Given data:
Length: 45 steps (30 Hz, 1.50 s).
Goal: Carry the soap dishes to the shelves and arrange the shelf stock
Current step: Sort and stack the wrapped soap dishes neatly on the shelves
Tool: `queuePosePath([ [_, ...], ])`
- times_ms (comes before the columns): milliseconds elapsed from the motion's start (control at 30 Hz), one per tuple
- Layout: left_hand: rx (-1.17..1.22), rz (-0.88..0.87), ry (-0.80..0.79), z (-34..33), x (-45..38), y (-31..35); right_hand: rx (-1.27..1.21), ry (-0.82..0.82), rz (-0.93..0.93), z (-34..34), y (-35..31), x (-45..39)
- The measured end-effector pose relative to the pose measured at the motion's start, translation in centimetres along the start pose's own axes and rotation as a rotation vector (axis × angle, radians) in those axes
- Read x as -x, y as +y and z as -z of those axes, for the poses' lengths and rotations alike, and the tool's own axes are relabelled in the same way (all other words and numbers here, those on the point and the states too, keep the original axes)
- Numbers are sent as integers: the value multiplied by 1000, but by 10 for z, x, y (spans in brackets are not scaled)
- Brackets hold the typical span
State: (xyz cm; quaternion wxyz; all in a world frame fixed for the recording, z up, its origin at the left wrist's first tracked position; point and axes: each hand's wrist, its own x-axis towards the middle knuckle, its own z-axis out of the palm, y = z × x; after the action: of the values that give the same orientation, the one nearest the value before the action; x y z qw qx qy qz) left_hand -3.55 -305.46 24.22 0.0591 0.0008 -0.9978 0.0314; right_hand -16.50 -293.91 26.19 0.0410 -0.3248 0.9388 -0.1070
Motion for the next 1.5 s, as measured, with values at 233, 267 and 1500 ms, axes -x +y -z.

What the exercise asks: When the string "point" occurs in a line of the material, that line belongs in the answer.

Expected answer:
- Read x as -x, y as +y and z as -z of those axes, for the poses' lengths and rotations alike, and the tool's own axes are relabelled in the same way (all other words and numbers here, those on the point and the states too, keep the original axes)
State: (xyz cm; quaternion wxyz; all in a world frame fixed for the recording, z up, its origin at the left wrist's first tracked position; point and axes: each hand's wrist, its own x-axis towards the middle knuckle, its own z-axis out of the palm, y = z × x; after the action: of the values that give the same orientation, the one nearest the value before the action; x y z qw qx qy qz) left_hand -3.55 -305.46 24.22 0.0591 0.0008 -0.9978 0.0314; right_hand -16.50 -293.91 26.19 0.0410 -0.3248 0.9388 -0.1070

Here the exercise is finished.